The vacuolar H+-ATPase (V-ATPase) is a multisubunit enzyme that couples ATP hydrolysis to proton pumping across membranes. The intracellular targeting and activity of the V-ATPase may be regulated via proteins that interact with the pump such as the accessory subunit Ac45. Here we report the isolation and characterization of the gene encoding Ac45. This single-copy gene is located in a gene-dense region of chromosome Xq and consists of 10 exons spanning approximately 8 kb in the mouse and human genomes. The gene structure is poorly conserved in that its invertebrate orthologs of Caenorhabditis elegans and Drosophila melanogaster encompass only six and four exons extending over 4.1 and 2.1 kb, respectively. Furthermore, the overall degree of amino acid sequence identity between the mammalian and invertebrate Ac45 proteins is very low (<18%), except for a surprisingly highly conserved putative targeting motif in the carboxy-terminal region. Primer extension analysis revealed that the mouse Ac45 gene contains two major transcription initiation sites. The start sites are not preceded by a clear CAAT-box and are located in a CpG island.

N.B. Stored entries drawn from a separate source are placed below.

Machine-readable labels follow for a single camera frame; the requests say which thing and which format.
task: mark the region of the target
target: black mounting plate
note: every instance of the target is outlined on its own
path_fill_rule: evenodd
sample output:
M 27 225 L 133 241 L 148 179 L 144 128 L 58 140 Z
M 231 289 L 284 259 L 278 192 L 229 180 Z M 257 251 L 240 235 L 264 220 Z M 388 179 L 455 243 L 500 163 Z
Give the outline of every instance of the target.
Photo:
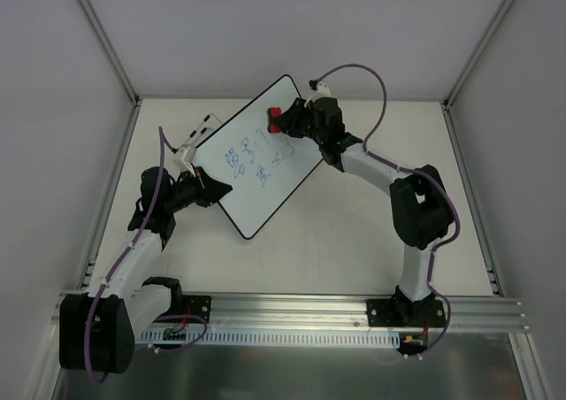
M 428 318 L 429 327 L 444 327 L 446 325 L 444 304 L 440 300 L 431 302 L 425 313 L 419 313 L 408 323 L 403 323 L 400 319 L 385 318 L 379 315 L 379 311 L 383 310 L 388 302 L 388 299 L 369 299 L 365 302 L 370 327 L 425 327 L 426 318 Z
M 210 323 L 210 308 L 212 306 L 211 296 L 186 296 L 183 294 L 182 310 L 183 313 L 190 308 L 189 314 L 194 314 L 206 320 L 206 323 Z M 161 322 L 174 322 L 179 323 L 182 319 L 164 319 Z M 196 319 L 189 319 L 187 323 L 200 324 L 201 322 Z

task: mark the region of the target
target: black whiteboard frame
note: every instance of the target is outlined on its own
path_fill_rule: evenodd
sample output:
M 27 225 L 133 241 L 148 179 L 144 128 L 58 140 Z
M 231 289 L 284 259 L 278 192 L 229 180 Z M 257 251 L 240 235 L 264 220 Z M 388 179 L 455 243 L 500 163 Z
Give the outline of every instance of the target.
M 262 91 L 259 95 L 257 95 L 256 97 L 254 97 L 251 101 L 249 101 L 241 110 L 239 110 L 238 112 L 236 112 L 229 120 L 227 120 L 222 126 L 220 126 L 218 129 L 216 129 L 214 131 L 214 133 L 210 136 L 208 136 L 206 139 L 204 139 L 202 142 L 200 142 L 197 146 L 197 149 L 200 148 L 202 145 L 204 145 L 207 141 L 209 141 L 209 139 L 211 139 L 216 133 L 218 133 L 220 130 L 222 130 L 222 128 L 224 128 L 225 126 L 228 125 L 228 123 L 230 121 L 232 121 L 233 119 L 235 119 L 236 117 L 238 117 L 242 112 L 246 111 L 246 109 L 248 107 L 250 107 L 257 99 L 259 99 L 261 96 L 263 96 L 265 94 L 265 92 L 267 92 L 270 88 L 272 88 L 273 86 L 275 86 L 277 83 L 279 83 L 281 80 L 283 80 L 284 78 L 288 78 L 294 86 L 294 89 L 297 92 L 297 97 L 302 98 L 301 93 L 299 92 L 299 89 L 297 88 L 297 85 L 294 83 L 293 77 L 291 77 L 289 74 L 283 74 L 281 77 L 279 77 L 276 81 L 274 81 L 272 84 L 270 84 L 264 91 Z M 265 110 L 265 126 L 267 127 L 267 110 Z M 312 170 L 306 175 L 304 176 L 304 179 L 302 179 L 299 184 L 293 189 L 293 191 L 288 195 L 287 198 L 285 198 L 283 200 L 283 202 L 279 205 L 279 207 L 277 207 L 275 209 L 275 211 L 267 218 L 267 220 L 262 224 L 262 226 L 260 226 L 257 231 L 251 235 L 250 237 L 247 237 L 245 234 L 243 234 L 240 230 L 240 228 L 238 227 L 238 225 L 236 225 L 236 222 L 233 221 L 232 217 L 230 216 L 230 214 L 226 211 L 226 209 L 222 206 L 222 204 L 220 202 L 218 202 L 218 205 L 220 205 L 220 208 L 222 209 L 222 211 L 224 212 L 224 214 L 227 216 L 227 218 L 232 222 L 233 226 L 236 228 L 236 230 L 238 231 L 238 233 L 240 234 L 240 236 L 245 239 L 246 241 L 250 241 L 251 239 L 253 239 L 257 233 L 262 230 L 262 228 L 267 224 L 267 222 L 269 220 L 272 219 L 272 217 L 275 215 L 276 212 L 279 211 L 279 209 L 283 206 L 284 203 L 287 202 L 287 200 L 291 197 L 291 195 L 293 195 L 295 193 L 295 191 L 304 183 L 304 181 L 307 180 L 307 178 L 312 174 L 312 172 L 315 171 L 315 169 L 320 165 L 320 163 L 322 162 L 322 156 L 320 157 L 320 161 L 317 162 L 317 164 L 312 168 Z

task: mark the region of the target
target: whiteboard
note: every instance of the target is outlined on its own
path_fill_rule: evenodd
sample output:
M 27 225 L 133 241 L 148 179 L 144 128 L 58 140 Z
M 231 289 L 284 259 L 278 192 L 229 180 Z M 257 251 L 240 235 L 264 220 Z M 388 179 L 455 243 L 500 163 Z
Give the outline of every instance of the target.
M 267 132 L 267 110 L 301 96 L 284 75 L 198 147 L 193 163 L 233 187 L 219 204 L 244 239 L 253 238 L 322 161 L 318 146 Z

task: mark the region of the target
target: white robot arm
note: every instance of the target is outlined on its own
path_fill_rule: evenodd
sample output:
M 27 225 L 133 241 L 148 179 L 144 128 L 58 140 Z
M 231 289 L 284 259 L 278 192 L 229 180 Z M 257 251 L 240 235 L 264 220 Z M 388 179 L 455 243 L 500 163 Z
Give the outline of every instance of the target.
M 123 373 L 134 355 L 135 340 L 151 322 L 164 313 L 184 314 L 179 281 L 145 280 L 146 272 L 172 236 L 175 212 L 190 204 L 208 207 L 232 190 L 201 167 L 185 170 L 176 181 L 165 169 L 159 177 L 159 167 L 141 174 L 141 198 L 118 258 L 85 293 L 68 295 L 61 303 L 59 363 L 63 368 Z M 85 358 L 90 359 L 91 369 Z
M 379 309 L 380 321 L 389 327 L 424 325 L 438 310 L 429 286 L 432 253 L 455 221 L 446 194 L 440 192 L 444 189 L 440 175 L 431 165 L 399 167 L 366 150 L 361 139 L 346 131 L 328 86 L 312 82 L 311 87 L 316 89 L 313 96 L 296 98 L 285 112 L 270 108 L 267 130 L 312 139 L 327 164 L 390 196 L 395 232 L 405 250 L 401 280 L 387 305 Z

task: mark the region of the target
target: red eraser
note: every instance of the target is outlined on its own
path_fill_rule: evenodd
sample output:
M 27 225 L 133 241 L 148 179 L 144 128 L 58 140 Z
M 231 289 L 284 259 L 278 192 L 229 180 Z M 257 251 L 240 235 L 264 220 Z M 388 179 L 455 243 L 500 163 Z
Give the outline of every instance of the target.
M 268 111 L 272 119 L 276 119 L 279 115 L 281 115 L 281 109 L 279 107 L 270 108 Z

The most downstream start site contains a TATA-box and transcriptional regulatory elements such as PEA-3, F2F, Maz and Sp1. The limited number of regulatory DNA elements common in the genes encoding Ac45 and V-ATPase subunits suggests a differential regulation of these genes. Together with the finding that Ac45 appears to occur only in multicellular organisms, these results indicate that this accessory subunit directs the V-ATPase to specialized and complex vacuolar systems.